Molecular analysis of six factor xiii-a-deficient families in Southern Pakistan

Document Type

Article

Department

Haematology/Oncology; Pathology and Microbiology

Abstract

Factor XIII deficiency is a severe autosomal recessive bleeding disorder which is commonly due to absence of the A subunit protein. Molecular studies have shown that factor XIII-A deficiency is genetically heterogeneous and over 40 mutations have been described in the A subunit gene. We have recently performed genetic analysis on six apparently unrelated families with inherited factor XIII-A deficiency from the Southern region of Pakistan. In five families, affected individuals were shown to have an identical homozygous splice site mutation – a single nucleotide substitution (G→A) of the last base of exon 14. This mutation, which has been previously described in two Caucasian patients in the UK, results in exon skipping of exon 14 and a truncated mRNA transcript ( Anwar et al, 1995 ). Further analysis using the HUMF13A01 short tandem repeat (STR) marker closely linked to the A subunit gene ( Polymeropoulos et al, 1991 ) showed that 9 of the 10 alleles with the exon 14 G→A mutation were associated with an identical (AAAG)5 repeat. The level of consanguinity in the Pakistan population is high and this observation would suggest a founder effect (i.e. inheritance of a common ancestral gene mutation).
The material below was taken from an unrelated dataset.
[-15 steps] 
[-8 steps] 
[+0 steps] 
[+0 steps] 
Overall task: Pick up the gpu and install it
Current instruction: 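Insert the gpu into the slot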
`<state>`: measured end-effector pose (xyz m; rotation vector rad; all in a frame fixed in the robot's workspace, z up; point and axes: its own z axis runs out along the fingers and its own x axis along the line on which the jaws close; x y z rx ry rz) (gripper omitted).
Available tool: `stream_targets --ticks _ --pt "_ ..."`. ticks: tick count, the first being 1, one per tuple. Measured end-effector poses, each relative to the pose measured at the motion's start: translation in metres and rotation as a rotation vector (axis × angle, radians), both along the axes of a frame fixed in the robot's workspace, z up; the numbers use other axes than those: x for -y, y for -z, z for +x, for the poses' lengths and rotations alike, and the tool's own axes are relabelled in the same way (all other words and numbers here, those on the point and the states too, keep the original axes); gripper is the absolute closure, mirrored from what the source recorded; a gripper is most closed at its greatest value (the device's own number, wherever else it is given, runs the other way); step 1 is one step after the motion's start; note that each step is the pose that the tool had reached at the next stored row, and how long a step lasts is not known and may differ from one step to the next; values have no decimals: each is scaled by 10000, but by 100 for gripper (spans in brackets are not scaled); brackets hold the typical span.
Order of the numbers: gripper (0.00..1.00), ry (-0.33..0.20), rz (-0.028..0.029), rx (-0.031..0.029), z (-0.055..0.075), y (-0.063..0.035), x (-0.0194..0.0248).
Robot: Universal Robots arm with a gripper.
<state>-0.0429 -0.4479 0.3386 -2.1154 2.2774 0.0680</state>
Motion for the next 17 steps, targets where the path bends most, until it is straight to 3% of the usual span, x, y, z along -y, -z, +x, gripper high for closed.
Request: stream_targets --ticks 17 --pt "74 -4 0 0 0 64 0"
One patient, however, was heterozygous for the (AAAG)5 allele and an (AAAG)7 repeat. As microsatellite instability is apparently rare in STR sequences with repeat numbers of < 10 and almost invariably involves loss or gain of a single repeat ( Brinkmann et al, 1998 ), it seems likely that the two identical exon 14 splice site mutations in this patient have arisen independently.